The Progress of Disunion Sentiments
Washington National Republican, November 28, 1860
There have been secessionists per se—men who have been plotting a dissolution of the Union, in some of the Southern States, for more than twenty years past. Until quite recently, however, they have remained in a meagre minority in every State except South Carolina, if, indeed, they ever were in a majority even in that State. Until within some two or three years past, the disunion sentiment at the South was limited to a class of ambitious politicians, who conceived that their chances for political preferment would be better in a new Southern Confederacy, than in the present Federal Union. This has been the ruling cause of the disaffection to the Union which has prevailed more or less in some of the Southern States, ever since Mr. Calhoun conceived the idea of attaining, in a Southern Confederacy, to that elevated position which he vainly strove for in the Union made by our fathers. But until recently, men who represented the property and enterprise of the cotton-planting States, and who were seeking to better their condition by other means than political preferment, have been slow to yield their sympathy and support to mere political schemers and agitators, for the advancement of their selfish and ambitious aspirations.
It is manifest, however, that within some two or three years past, the disunionists in the cotton States have been receiving large accessions from a new class of citizens—those who represent the great planting interests of that section. These gentlemen are, as a body, intelligent and enterprising, and act from motives, as much as mere politicians do. What new motive, then, has lately brought so many of them en rapport with the advocates of disunion? Every one knows that the election of a Republican President is not the cause of the great increase of disunion sentiment now so manifest in the cotton States. Every one knows that this has been merely seized upon as a pretext for a secession movement which the hearts of the people had been previously prepared for. If some new and powerful motive had riot been presented to the people of those States, to induce them to view disunion in some new light, the secession movement of 1860 would have received no more countenance from them, than did those of 1832 and 1850.
Now, what is this new motive, which has wrought so great a change in public sentiment?
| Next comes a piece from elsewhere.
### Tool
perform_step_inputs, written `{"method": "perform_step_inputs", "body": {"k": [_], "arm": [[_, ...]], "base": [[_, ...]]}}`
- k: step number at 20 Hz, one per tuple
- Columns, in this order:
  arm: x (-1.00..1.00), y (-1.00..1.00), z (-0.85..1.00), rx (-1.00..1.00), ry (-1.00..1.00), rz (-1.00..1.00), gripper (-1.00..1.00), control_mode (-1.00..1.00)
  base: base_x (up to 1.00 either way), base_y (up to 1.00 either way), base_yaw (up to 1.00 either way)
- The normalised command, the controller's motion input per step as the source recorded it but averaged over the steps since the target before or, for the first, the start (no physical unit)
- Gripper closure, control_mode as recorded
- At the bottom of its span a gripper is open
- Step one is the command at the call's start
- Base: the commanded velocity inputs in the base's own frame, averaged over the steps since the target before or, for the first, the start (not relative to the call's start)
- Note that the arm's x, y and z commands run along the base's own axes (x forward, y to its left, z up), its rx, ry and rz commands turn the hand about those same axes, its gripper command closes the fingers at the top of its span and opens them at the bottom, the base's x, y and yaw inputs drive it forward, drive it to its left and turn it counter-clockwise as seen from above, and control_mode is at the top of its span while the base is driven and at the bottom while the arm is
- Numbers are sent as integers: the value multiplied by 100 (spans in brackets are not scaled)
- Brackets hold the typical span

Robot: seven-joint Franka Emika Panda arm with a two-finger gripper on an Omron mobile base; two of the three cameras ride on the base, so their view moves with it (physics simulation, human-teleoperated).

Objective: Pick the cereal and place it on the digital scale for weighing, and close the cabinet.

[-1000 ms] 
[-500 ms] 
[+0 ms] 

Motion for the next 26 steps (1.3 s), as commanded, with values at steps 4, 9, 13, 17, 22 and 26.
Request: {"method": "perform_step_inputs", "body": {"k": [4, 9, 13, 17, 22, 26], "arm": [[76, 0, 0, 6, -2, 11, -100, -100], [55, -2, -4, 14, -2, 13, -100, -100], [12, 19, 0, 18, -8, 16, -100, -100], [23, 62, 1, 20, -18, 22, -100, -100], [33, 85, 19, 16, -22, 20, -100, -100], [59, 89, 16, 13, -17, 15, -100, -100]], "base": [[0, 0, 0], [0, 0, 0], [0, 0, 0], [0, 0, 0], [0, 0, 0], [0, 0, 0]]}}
Every careful observer of the "signs of the times," will recognise the truth of our averment, when we state that the disunion sentiment has been gaining ground in the cotton States, ever since the proposition to reopen the African slave trade began to be agitated, and viewed as a measure possible of attainment; and that it has advanced pari passu with the change of opinion in favor of that measure.
The increasing demand for cotton, and the high price of that great staple for some years past, has stimulated its producers to extend its cultivation to the utmost of their ability. The great check upon their enterprise in this direction has been the high and constantly—increasing prices of negro laborers. Slave labor being the principal ingredient in the cost of cotton producing, to cheapen the cost of that labor has of course been a great desideratum with those engaged in its cultivation. The proposition to reopen the African slave trade presented the only possible mode of effecting this desired result; and it was only necessary to inspire some degree of faith in the practicability of that measure, to arouse the wildest enthusiasm in its favor.
A little reflection, however, satisfied every man of ordinary sense, of the utter hopelessness of attaining this object in the Union. But in a Southern Confederacy, where the reign of "King Cotton" would be supreme, the measure was conceived to be perfectly feasible. The hope of obtaining negro laborers at one-tenth of their present cost, was a powerful argument addressed to men who were directing all their energies to the extension of cotton planting. The visions of wealth which this prospect opened up to their excited imaginations, did more to shake their loyalty to the Union in one single year, than all the appeals of ambitious politicians had previously done in twenty years. Herein, we think, lies the secret of the great progress of disunion sentiments in the cotton-planting States within the last two or three years.
We sincerely believe that this design of reopening the African slave trade is the most powerful motive now operating upon the Southern mind, in favor of a secession movement. This view of the case affords a solution of the fact, that the Secessionists of the cotton States do not desire the border or grain-growing slave States to join them, at first, in their revolutionary movement. They want the cotton States alone to secede, and set up a new Confederacy, which the border slave States may come into after a while. In other words, they want the cotton States alone to have the framing of the Constitution of the new Confederacy. They know that a Constitution made by all of the slaveholding States, would contain a prohibition of the slave trade. Hence, such States as Maryland, Virginia, North Carolina, &c., whose interests are directly opposed to the importation of slaves from Africa, are not to be trusted to aid in making the Constitution of the new Confederacy; but when the cotton States shall have made one to suit themselves, and gotten the slave trade fairly under way, they may come into it if they see fit.
The avowed motives of the secessionists, for the revolutionary movement now on foot, are so manifestly inadequate, as a justification or even an excuse for that movement, that every reflecting mind must be satisfied that their real motives are kept in the background. The most prominent of these real motives is, unquestionably, an avaricious passion for cheap negroes.